Exercise aim: Copy every line of the data that contains the string "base".

******************************

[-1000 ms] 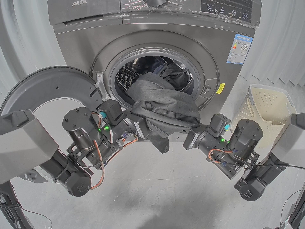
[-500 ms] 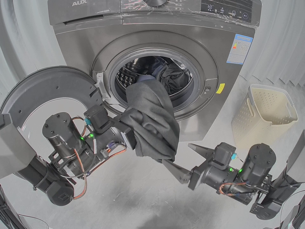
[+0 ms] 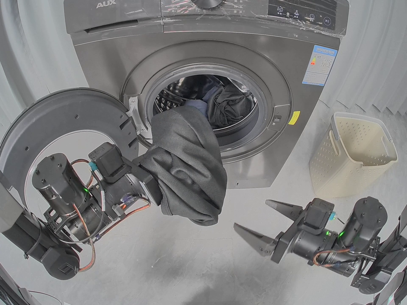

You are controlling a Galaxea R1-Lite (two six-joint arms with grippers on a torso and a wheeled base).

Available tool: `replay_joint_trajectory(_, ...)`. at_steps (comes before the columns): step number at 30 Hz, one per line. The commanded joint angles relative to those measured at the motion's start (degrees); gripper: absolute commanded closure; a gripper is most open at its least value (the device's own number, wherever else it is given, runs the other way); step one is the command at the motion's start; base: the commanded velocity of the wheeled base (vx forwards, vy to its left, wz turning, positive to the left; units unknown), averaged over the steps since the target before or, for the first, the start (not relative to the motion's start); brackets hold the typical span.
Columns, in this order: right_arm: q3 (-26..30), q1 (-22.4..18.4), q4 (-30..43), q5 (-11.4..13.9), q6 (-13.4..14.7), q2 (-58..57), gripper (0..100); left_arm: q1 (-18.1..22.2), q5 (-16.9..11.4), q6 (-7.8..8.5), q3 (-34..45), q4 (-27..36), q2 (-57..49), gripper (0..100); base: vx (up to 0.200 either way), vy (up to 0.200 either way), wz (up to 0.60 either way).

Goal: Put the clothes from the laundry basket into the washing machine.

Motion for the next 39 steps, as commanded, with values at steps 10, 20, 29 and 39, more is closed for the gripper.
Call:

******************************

Task response:
You are controlling a Galaxea R1-Lite (two six-joint arms with grippers on a torso and a wheeled base).
Available tool: `replay_joint_trajectory(_, ...)`. at_steps (comes before the columns): step number at 30 Hz, one per line. The commanded joint angles relative to those measured at the motion's start (degrees); gripper: absolute commanded closure; a gripper is most open at its least value (the device's own number, wherever else it is given, runs the other way); step one is the command at the motion's start; base: the commanded velocity of the wheeled base (vx forwards, vy to its left, wz turning, positive to the left; units unknown), averaged over the steps since the target before or, for the first, the start (not relative to the motion's start); brackets hold the typical span.
Columns, in this order: right_arm: q3 (-26..30), q1 (-22.4..18.4), q4 (-30..43), q5 (-11.4..13.9), q6 (-13.4..14.7), q2 (-58..57), gripper (0..100); left_arm: q1 (-18.1..22.2), q5 (-16.9..11.4), q6 (-7.8..8.5), q3 (-34..45), q4 (-27..36), q2 (-57..49), gripper (0..100); base: vx (up to 0.200 either way), vy (up to 0.200 either way), wz (up to 0.60 either way).

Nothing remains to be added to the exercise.